* **EXERCISE**
From the entries below, pull out each line where "standing" appears.

───

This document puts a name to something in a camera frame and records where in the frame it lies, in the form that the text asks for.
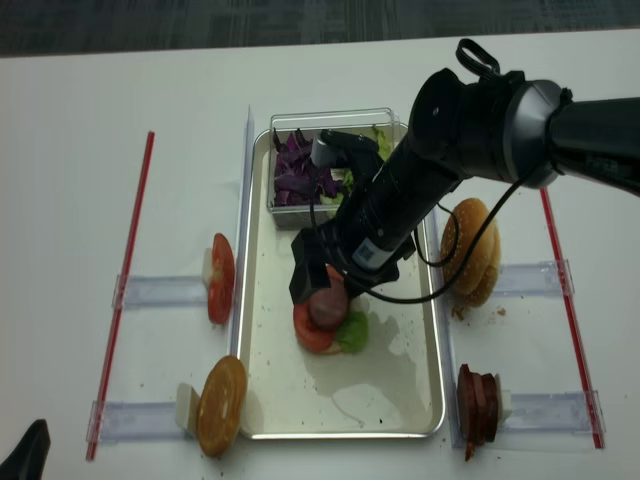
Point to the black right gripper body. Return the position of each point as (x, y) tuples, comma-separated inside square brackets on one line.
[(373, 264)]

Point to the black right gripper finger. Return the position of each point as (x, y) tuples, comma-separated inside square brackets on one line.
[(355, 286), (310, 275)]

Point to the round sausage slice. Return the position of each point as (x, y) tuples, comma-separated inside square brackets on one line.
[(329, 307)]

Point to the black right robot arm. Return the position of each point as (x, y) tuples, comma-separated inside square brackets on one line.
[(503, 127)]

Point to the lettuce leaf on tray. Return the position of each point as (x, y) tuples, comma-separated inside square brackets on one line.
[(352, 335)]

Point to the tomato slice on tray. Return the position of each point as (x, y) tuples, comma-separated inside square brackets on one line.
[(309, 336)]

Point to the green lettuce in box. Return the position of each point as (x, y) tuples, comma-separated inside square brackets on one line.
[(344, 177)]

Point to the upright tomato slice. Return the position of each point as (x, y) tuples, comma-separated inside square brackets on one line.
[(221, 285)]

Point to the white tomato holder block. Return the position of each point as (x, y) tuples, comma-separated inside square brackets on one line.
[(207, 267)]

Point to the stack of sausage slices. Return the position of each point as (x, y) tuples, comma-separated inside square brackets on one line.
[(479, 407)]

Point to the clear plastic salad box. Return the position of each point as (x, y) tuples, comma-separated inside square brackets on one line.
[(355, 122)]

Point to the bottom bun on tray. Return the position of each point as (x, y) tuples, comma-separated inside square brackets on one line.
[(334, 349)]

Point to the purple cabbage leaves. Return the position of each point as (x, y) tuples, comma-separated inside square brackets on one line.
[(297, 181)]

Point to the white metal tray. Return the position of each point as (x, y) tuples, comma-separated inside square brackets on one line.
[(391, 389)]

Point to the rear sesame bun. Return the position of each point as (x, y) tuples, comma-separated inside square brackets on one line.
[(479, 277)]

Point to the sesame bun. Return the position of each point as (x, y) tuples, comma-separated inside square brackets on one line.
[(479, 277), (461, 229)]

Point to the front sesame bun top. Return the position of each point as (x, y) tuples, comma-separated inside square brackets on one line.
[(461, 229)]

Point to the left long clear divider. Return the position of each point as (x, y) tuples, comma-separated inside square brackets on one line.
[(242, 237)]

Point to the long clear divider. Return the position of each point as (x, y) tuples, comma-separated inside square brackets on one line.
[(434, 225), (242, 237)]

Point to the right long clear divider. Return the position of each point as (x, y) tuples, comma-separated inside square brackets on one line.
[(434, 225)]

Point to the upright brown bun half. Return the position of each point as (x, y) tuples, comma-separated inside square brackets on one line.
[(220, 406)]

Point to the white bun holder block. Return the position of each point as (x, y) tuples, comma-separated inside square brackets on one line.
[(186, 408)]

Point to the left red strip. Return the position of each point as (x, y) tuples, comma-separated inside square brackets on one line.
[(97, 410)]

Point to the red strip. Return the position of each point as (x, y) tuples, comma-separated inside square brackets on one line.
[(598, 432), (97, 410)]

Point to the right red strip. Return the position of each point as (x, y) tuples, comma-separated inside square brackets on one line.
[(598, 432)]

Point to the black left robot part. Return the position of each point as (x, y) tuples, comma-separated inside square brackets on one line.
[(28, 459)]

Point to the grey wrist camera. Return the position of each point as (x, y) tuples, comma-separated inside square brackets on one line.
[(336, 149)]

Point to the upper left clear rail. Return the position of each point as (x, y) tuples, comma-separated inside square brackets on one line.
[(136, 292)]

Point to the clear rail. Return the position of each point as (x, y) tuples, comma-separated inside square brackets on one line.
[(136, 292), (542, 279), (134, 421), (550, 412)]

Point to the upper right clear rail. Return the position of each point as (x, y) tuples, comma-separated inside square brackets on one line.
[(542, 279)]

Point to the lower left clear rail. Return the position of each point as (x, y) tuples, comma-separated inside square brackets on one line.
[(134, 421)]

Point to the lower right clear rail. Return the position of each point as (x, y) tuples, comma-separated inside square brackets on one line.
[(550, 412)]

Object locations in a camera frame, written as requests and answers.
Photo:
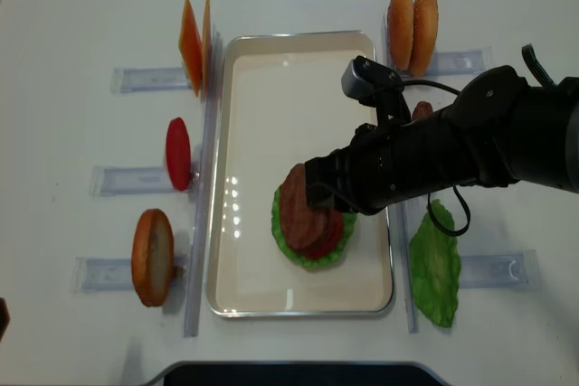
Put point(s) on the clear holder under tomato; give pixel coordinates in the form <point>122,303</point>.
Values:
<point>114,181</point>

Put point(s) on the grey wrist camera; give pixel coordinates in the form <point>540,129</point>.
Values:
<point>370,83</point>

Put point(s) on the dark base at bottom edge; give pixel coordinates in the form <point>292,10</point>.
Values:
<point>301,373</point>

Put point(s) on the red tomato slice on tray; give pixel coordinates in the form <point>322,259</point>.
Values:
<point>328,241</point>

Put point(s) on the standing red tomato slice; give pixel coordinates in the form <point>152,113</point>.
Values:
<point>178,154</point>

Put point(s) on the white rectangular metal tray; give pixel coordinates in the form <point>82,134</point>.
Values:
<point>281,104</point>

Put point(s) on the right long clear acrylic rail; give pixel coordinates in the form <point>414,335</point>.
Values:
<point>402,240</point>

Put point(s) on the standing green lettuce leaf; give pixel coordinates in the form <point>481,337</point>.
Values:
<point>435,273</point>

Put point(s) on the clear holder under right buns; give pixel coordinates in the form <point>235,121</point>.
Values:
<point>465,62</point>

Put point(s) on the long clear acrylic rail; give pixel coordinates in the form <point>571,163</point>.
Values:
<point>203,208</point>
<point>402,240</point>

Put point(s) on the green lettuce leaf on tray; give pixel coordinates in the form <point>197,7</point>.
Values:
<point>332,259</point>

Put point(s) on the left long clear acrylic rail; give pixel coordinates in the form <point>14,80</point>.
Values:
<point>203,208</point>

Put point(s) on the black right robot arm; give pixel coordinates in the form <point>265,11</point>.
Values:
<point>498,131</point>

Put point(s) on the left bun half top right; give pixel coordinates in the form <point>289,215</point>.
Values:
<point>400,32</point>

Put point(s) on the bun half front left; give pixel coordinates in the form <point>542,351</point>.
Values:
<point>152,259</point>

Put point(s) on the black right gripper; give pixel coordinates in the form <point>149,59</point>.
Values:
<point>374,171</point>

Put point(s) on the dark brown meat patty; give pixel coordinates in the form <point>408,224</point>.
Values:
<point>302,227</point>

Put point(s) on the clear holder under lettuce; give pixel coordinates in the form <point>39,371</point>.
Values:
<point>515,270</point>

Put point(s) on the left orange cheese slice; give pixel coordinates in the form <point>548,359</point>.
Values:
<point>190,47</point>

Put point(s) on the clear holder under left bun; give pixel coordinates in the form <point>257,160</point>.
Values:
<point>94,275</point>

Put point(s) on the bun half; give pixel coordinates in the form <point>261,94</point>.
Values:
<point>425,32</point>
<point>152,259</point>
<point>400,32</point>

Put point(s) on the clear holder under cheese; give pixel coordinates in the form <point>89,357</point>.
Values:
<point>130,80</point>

───

* **YOUR SOLUTION**
Put point(s) on the standing red tomato slice; give pixel coordinates in the form <point>152,113</point>.
Put point(s) on the standing green lettuce leaf; give pixel coordinates in the form <point>481,337</point>.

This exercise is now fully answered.